**Task instructions:** Within the records that follow, find every line containing the string "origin". Copy those lines.

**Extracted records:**
☆ ☆ ☆
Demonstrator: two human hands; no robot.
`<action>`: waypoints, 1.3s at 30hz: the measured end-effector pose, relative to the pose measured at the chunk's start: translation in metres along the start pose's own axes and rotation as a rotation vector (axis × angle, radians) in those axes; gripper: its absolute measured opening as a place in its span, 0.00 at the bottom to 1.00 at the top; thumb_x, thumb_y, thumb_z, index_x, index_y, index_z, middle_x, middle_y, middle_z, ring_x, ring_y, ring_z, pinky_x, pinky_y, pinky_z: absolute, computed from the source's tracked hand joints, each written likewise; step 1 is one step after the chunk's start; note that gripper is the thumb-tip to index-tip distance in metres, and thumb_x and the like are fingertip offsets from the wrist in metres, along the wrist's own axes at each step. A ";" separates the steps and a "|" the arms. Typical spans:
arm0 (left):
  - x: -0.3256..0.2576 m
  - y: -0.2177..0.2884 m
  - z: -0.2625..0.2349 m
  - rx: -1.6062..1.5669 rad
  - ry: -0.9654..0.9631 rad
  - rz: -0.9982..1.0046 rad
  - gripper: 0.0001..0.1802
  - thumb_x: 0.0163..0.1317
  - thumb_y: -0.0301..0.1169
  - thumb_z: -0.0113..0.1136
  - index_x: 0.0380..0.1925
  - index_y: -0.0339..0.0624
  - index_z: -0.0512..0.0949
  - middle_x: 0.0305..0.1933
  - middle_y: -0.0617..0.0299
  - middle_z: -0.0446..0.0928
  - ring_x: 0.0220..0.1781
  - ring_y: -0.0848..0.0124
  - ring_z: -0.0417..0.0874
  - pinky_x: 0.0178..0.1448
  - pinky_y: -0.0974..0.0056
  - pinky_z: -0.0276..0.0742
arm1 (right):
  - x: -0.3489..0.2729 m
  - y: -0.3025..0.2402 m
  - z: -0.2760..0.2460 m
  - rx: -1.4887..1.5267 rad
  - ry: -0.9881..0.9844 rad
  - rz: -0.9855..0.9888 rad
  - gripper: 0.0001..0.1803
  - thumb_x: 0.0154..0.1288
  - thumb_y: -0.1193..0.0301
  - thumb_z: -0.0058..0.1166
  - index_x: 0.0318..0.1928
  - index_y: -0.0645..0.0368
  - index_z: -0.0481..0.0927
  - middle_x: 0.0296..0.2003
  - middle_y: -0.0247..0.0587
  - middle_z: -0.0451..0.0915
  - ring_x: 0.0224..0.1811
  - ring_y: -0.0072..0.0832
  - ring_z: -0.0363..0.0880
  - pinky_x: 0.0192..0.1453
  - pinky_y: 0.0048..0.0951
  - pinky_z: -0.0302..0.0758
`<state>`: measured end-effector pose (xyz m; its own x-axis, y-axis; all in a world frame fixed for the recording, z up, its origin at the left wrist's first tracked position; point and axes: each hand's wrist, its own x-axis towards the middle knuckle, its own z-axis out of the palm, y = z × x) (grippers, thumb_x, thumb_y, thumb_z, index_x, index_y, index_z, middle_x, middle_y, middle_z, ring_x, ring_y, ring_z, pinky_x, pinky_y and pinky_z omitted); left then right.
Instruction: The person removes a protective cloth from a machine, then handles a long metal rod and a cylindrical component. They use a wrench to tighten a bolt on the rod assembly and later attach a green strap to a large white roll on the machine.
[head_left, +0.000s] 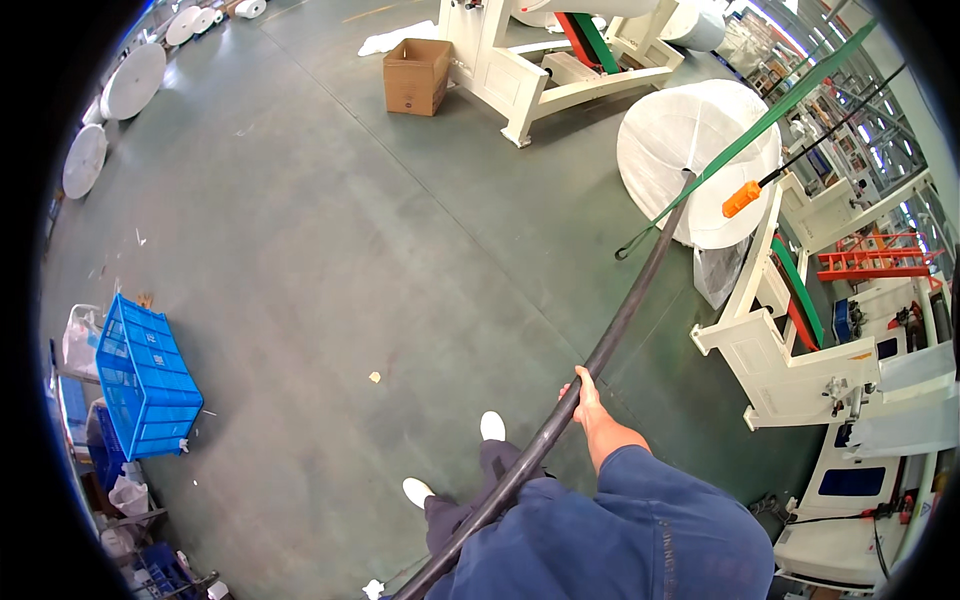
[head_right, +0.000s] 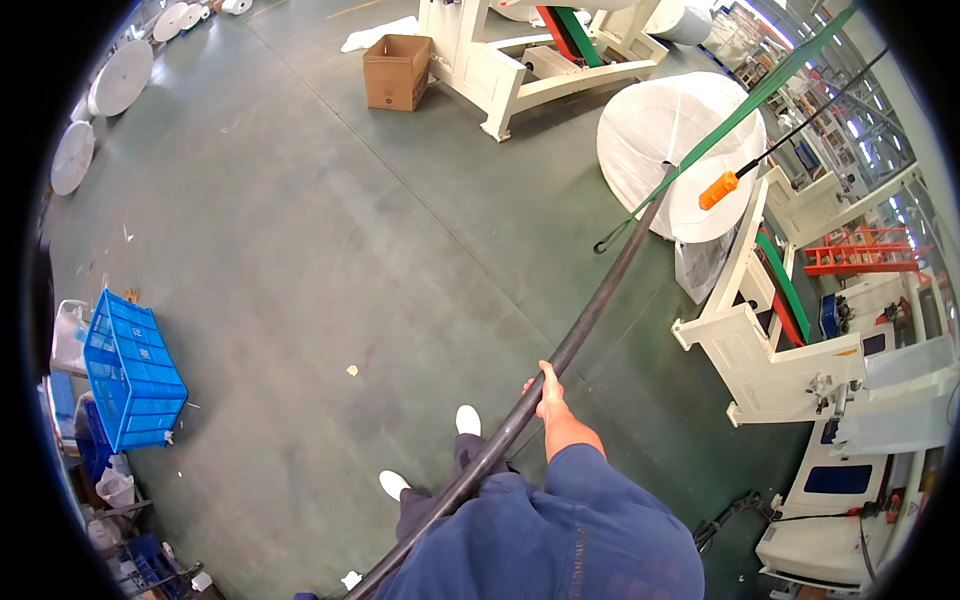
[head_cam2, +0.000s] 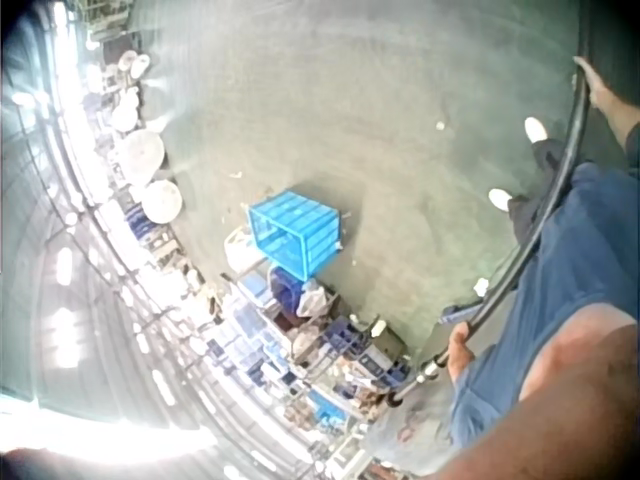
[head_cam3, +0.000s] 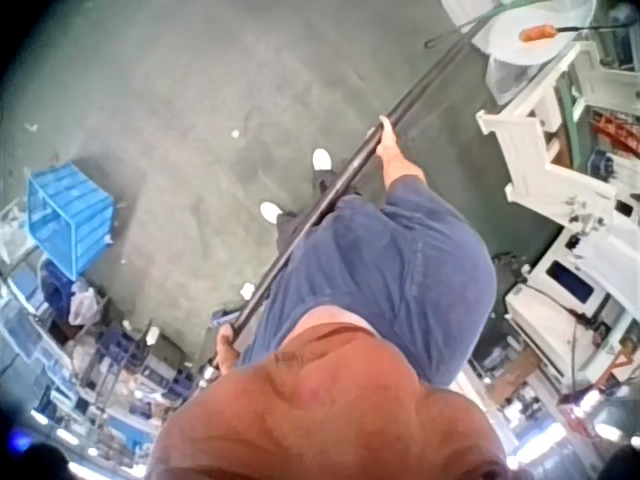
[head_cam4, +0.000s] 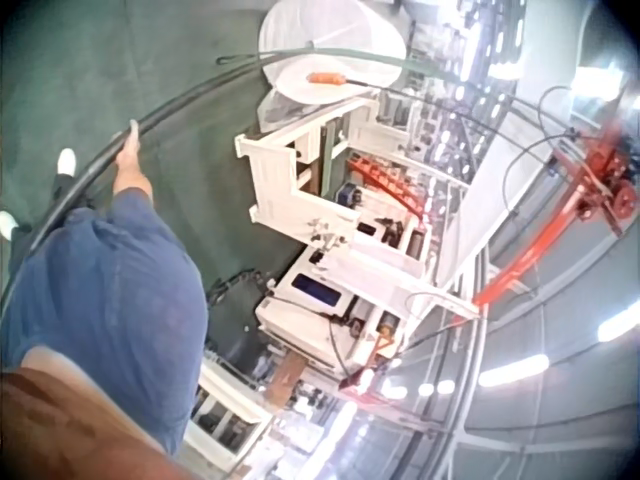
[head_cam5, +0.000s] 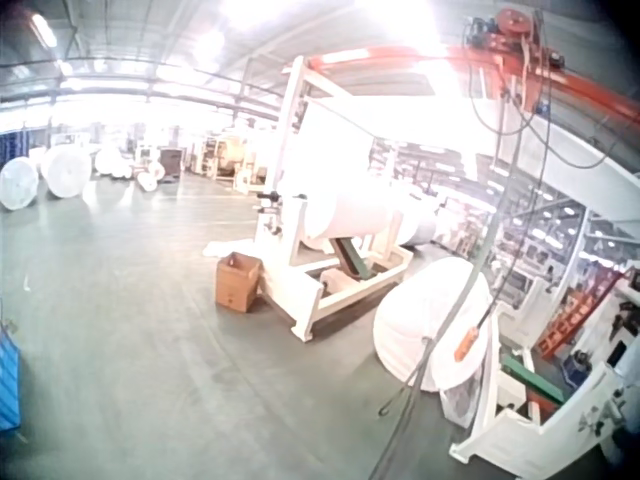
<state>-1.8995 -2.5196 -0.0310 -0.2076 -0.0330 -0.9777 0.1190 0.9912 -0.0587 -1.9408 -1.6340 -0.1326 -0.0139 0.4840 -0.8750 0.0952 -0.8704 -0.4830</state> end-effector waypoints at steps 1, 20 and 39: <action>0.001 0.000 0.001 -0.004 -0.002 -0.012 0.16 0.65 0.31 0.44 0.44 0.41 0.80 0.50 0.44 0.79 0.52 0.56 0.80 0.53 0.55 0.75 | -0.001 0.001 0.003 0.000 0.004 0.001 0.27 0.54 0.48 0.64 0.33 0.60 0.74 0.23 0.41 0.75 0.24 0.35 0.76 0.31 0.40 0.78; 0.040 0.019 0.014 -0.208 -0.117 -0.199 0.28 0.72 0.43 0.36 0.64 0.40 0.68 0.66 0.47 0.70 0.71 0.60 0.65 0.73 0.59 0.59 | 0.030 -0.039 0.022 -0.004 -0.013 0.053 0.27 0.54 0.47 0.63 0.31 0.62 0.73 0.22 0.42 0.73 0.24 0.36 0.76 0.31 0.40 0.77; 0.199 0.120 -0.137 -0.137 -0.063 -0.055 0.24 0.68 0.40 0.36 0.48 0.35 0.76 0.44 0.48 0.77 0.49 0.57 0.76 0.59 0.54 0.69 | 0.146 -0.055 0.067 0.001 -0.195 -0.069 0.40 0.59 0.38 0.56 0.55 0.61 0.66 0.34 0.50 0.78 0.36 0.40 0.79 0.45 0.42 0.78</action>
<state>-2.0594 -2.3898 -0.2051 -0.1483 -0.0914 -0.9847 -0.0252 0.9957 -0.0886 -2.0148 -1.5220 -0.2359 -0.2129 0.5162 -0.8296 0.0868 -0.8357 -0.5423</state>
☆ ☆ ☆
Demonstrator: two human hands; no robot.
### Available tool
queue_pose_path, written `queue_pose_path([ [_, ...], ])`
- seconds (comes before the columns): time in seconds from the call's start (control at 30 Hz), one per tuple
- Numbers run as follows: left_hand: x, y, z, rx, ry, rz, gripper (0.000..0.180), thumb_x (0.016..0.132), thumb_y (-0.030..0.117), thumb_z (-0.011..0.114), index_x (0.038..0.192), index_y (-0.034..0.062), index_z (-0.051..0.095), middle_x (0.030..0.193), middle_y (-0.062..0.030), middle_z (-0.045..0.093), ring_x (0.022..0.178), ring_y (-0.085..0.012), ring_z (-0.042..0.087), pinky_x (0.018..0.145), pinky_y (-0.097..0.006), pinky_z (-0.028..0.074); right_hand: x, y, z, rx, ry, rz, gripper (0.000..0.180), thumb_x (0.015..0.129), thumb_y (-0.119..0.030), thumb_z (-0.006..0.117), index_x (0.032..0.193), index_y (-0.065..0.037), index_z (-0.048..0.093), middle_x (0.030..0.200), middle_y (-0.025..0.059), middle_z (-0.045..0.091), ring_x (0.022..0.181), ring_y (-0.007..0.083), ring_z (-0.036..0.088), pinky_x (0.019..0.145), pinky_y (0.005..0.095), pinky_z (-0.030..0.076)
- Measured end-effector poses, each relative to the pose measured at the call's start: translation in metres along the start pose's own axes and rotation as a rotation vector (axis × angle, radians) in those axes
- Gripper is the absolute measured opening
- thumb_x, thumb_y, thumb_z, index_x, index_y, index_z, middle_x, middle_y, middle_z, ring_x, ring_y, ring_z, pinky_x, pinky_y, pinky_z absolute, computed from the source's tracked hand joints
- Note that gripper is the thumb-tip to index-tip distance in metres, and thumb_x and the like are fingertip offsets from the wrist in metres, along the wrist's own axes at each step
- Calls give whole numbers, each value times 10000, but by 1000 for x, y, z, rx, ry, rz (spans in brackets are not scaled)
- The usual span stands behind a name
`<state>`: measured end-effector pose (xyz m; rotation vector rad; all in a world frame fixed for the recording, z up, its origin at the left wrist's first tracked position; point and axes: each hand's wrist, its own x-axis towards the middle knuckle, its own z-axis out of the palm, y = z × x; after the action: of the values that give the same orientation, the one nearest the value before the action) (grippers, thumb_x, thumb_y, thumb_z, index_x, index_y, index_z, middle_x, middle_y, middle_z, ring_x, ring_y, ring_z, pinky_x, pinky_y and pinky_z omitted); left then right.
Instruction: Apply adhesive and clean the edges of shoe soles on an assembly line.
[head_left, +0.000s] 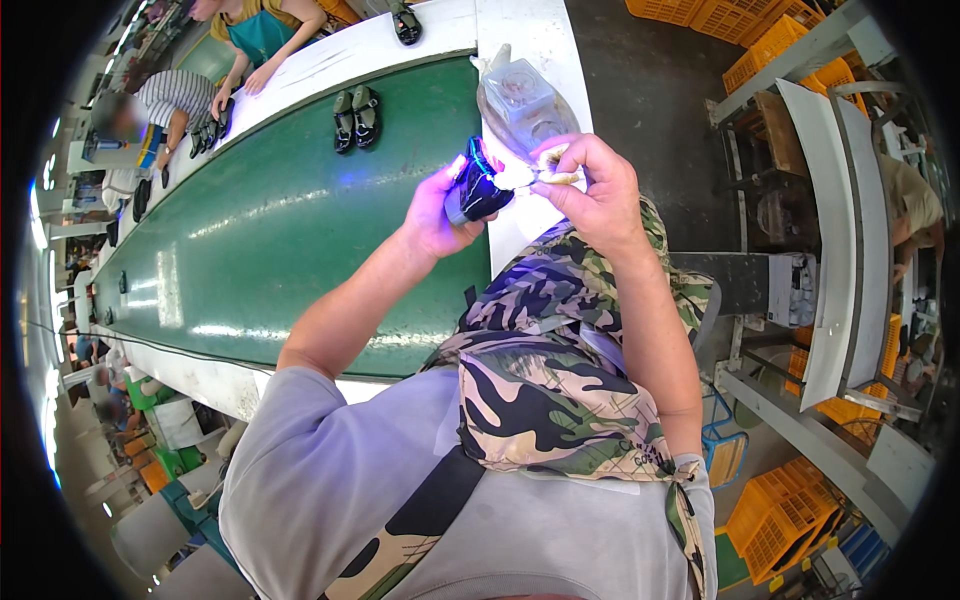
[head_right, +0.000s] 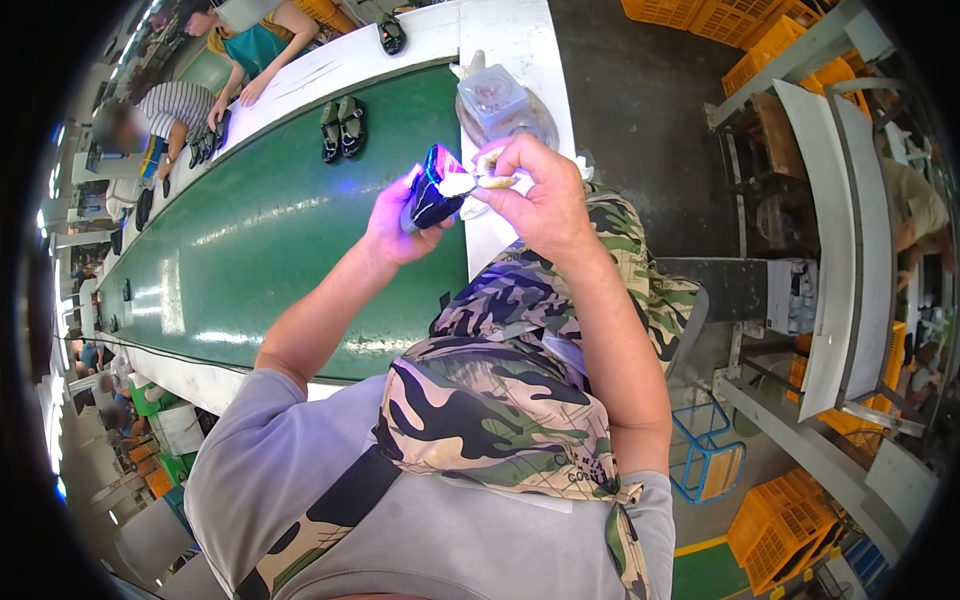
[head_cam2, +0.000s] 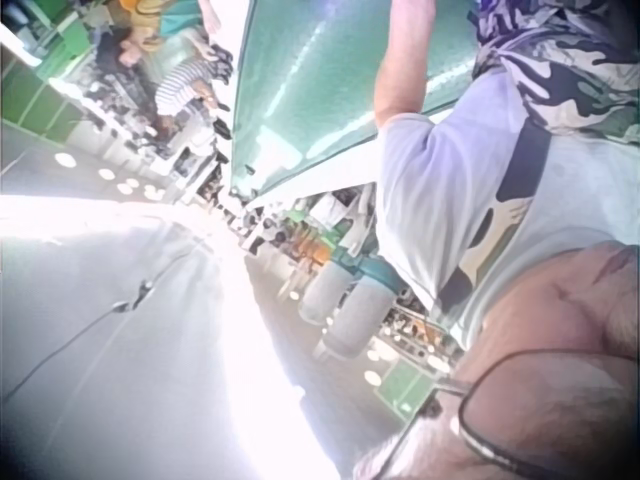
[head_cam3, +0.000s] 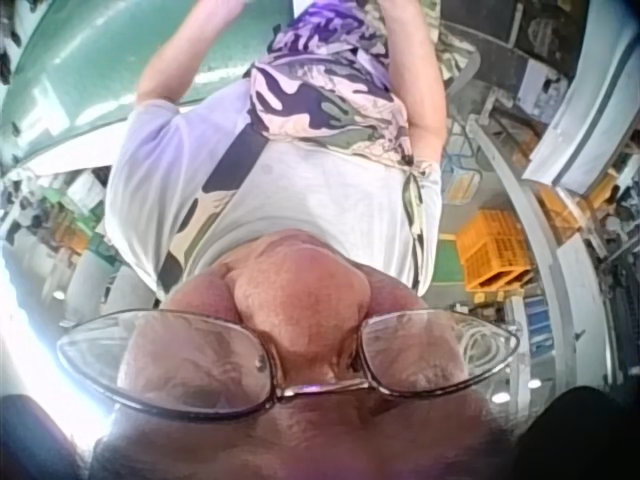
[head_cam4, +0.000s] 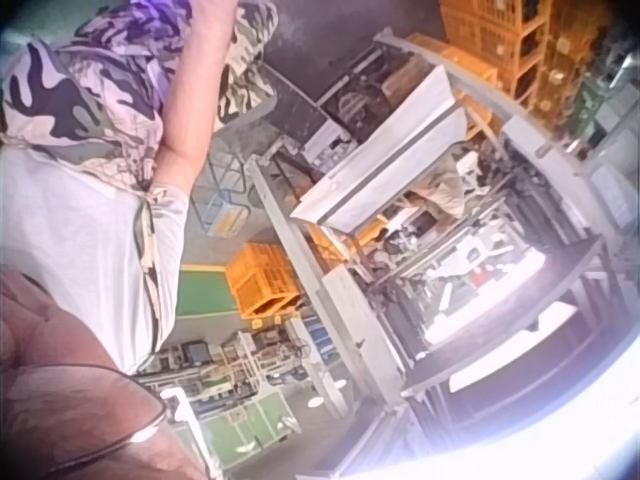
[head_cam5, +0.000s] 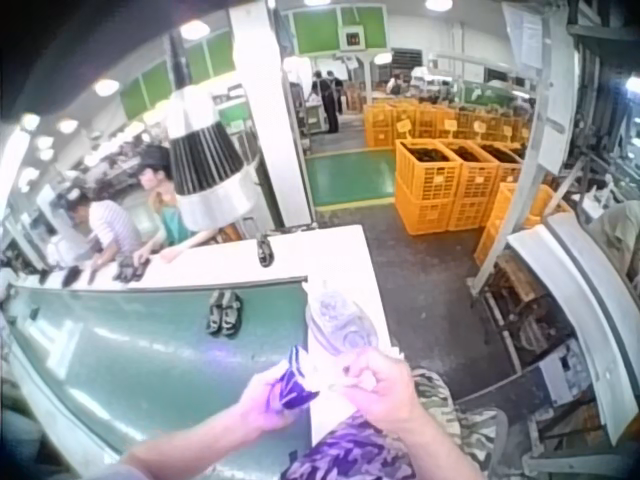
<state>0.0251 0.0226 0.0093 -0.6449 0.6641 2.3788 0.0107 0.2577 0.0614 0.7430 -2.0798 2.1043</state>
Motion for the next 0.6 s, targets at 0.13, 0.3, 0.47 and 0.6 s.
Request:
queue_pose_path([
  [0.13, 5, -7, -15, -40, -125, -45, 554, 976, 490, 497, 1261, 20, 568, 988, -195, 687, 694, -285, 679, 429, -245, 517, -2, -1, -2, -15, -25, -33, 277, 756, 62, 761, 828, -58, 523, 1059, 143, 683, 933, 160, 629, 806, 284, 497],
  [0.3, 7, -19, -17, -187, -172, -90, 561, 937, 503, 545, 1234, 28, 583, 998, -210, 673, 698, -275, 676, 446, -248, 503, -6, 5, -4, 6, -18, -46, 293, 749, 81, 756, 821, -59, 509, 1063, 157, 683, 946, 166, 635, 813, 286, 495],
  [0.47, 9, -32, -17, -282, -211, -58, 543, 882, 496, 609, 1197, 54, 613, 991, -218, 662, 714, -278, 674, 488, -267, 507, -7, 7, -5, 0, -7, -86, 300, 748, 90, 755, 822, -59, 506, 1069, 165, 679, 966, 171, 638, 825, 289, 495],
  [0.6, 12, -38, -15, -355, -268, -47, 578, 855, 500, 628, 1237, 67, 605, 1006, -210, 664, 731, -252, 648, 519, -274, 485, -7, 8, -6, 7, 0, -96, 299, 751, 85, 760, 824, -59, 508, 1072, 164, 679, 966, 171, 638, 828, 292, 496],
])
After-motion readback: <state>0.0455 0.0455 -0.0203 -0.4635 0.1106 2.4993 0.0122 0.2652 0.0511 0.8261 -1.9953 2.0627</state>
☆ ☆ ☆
**Completed task:**
`<state>`: measured end-effector pose (xyz m; its own x-axis, y-axis; all in a world frame fixed for the recording, z up, its origin at the left wrist's first tracked position; point and axes: each hand's wrist, its own x-axis towards the middle knuckle, its own z-axis out of the palm, y = z × x) (grippers, thumb_x, thumb_y, thumb_z, index_x, index_y, index_z, middle_x, middle_y, middle_z, ring_x, ring_y, ring_z, pinky_x, pinky_y and pinky_z omitted); left then right.
`<state>`: measured end-effector pose (xyz m; rotation vector rad; all in a world frame fixed for the recording, z up, its origin at the left wrist's first tracked position; point and axes: each hand's wrist, its own x-axis towards the middle knuckle, its own z-axis out of the palm, y = z × x; after the action: of the values that give the same orientation, the one nearest the value before the action) (grippers, thumb_x, thumb_y, thumb_z, index_x, index_y, index_z, middle_x, middle_y, middle_z, ring_x, ring_y, ring_z, pinky_x, pinky_y and pinky_z omitted); left then right.

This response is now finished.